Phylogenetic profiling using TIGRFAMs and Genome Properties
Phylogenetic profiling is the process of inferring links between protein families and biological process based on patterns of co-occurrence with other protein families involved in the same biological processes (6
). In practice, the phylogenetic distribution for some biological process may differ from the pattern of the individual protein families that contribute essential parts of that process. This can happen, of course, for several reasons. Members of one protein family may substitute occasionally for those of another. An enzyme that performs a specific function may participate in different processes in different species. The set of parameters used to discriminate all true members of a protein family from all other proteins may be imprecise, especially prior to manual review. Missed gene calls, poor start-site predictions and sequencing errors may result in profiles with missing members.
Genome Properties, by creating composite objects that represent biological processes as opposed to molecular functions, can be used to generate phylogenetic profiles of much higher fidelity than those based on individual protein families. Profiles created from Genome Properties data tend to smooth out the errors associated with individual protein family models. Considering the rhamnose catabolism property illustrated in , eight genomes containing apparently extraneous hits to certain of the components of the system can be removed from the profile, while seven genomes containing all but one component may be included within the profile. Additionally, some of the components, such as the aldolase and the isomerase are captured by two independent, non-homologous equivalogs. Profiles associated with each of these four models would represent only a subset of the genomes expressing this rhamnose catabolism pathway.
This phenomenon of non-orthologous displacement within pathways is particularly common in prokaryotic genomes. It is frequently the case that, when reviewing Genome Properties data across many genomes, a number of genomes are identified lacking only a single component, and that this cannot be resolved by attempts to broaden the associated equivalog TIGRFAMs model or fix gene-calling errors. Often successful phylogenetic profiling may be accomplished in these cases by constructing a profile consisting of those genomes lacking that hits to that TIGRFAMs model, but otherwise having all required components of the Genome Property (5
Phylogenetic profiling using the methods originally proposed and most frequently used requires profiles calculated globally over a comprehensive set of protein families, something that TIGRFAMs and Genome Properties with their more limited scope cannot provide. Nevertheless, a recently published method, called Partial Phylogenetic Profiling (7
), is independent of such global calculations and requires only one high-fidelity query profile, something these databases are well-suited to provide.

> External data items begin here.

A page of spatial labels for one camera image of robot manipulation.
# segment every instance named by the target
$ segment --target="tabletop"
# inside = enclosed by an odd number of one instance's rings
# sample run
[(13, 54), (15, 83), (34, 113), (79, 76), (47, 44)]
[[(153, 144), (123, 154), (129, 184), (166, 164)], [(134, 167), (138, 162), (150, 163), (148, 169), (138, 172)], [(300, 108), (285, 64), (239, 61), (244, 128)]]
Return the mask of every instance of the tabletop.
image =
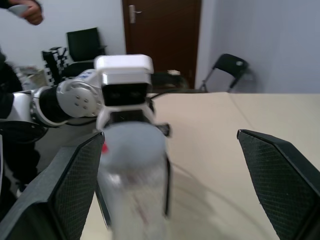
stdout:
[[(168, 94), (155, 100), (169, 123), (173, 240), (279, 240), (255, 193), (238, 129), (292, 142), (318, 169), (320, 95)], [(96, 197), (82, 240), (111, 240)]]

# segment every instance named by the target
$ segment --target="clear water bottle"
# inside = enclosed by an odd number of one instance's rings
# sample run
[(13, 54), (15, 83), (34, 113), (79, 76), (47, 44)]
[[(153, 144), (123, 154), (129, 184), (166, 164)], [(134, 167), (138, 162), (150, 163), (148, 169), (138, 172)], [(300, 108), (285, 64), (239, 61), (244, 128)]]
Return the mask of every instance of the clear water bottle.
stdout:
[(104, 134), (108, 151), (101, 155), (98, 185), (112, 239), (165, 240), (165, 136), (143, 122), (117, 123)]

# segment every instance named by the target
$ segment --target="wooden door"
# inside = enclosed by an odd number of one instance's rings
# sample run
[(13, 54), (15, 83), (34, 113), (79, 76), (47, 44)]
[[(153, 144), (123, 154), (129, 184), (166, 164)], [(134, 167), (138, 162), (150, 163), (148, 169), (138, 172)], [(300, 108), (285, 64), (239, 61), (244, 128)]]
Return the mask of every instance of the wooden door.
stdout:
[[(177, 70), (195, 86), (201, 0), (122, 0), (126, 51), (152, 58), (155, 72)], [(135, 21), (130, 15), (134, 5)]]

Availability of TIGRFAMs and Genome Properties
The TIGRFAMs database is available at www.tigr.org/TIGRFAMs
. The Genome Properties database is available at www.tigr.org/Genome_Properties
. In addition to access to TIGRFAMs and Genome Properties data through their own home pages, both systems have been thoroughly integrated into the CMR (cmr.tigr.org
). All genes which are members of TIGRFAMs or Pfam families are linked to the appropriate models. Similarly, all genes which have been mapped to Genome Properties processes are linked to the appropriate Genome Properties' web pages. All Genome Properties assertions can be downloaded from the CMR.